Breitbart London’s Editor in Chief Raheem Kassam joined presenters Andrew Neil and Jo Coburn as guest of the day on the BBC’s Daily Politics programme yesterday.
Remarking on the ongoing migrant crisis, Raheem Kassam said that he would not be inclined to take more refugees into the United Kingdom, at least not until Britain’s net immigration figure was significantly reduced – a pledge made by David Cameron in 2010 and which, to this day, he has completely failed to honour.
“I believe we’ve been led down a path by successive government who have sort of dirtied immigration as a word. I don’t see immigration as a bad word. But the extent to which it has been conducted since 2004 actually has driven public opinion to this point.”
He argued that people no longer trust politicians or the media, and that Tony Blair’s recklessness with Britain’s borders was to blame.
He was joined by the Guardian columnist, Rev Giles Fraser, who argued that the public was wrong on the issue of immigration, and said dismissed the idea that multiculturalism and mass migration had created, at a minimum, cohesion problems in the United Kingdom.
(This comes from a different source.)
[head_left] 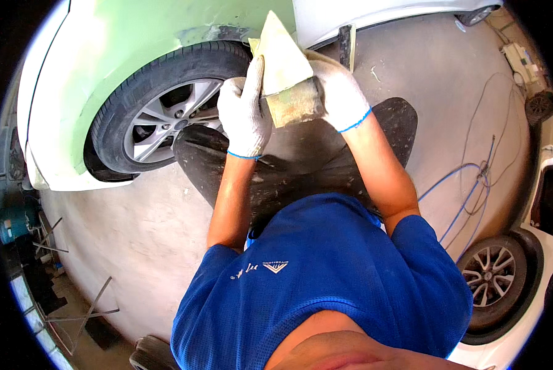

Kassam stated, “That’s all well and good to say from London, this multi-cultural paradise… or, not a paradise actually, let’s face it… but in the rest of the country there are cohesion problems, there are integration problems. We’re seeing the problems of migration from Rotherham to Tower Hamlets.”
Fraser replied: “I understand those concerns… it’s just wrong.”
Kassam replied: “So these things aren’t happening? Tower Hamlets isn’t segregated?”
Fraser: “There’s all sorts of issues but I think people that have that reaction to people who are coming from another culture, I actually think they’re just wrong about their moral reactions.”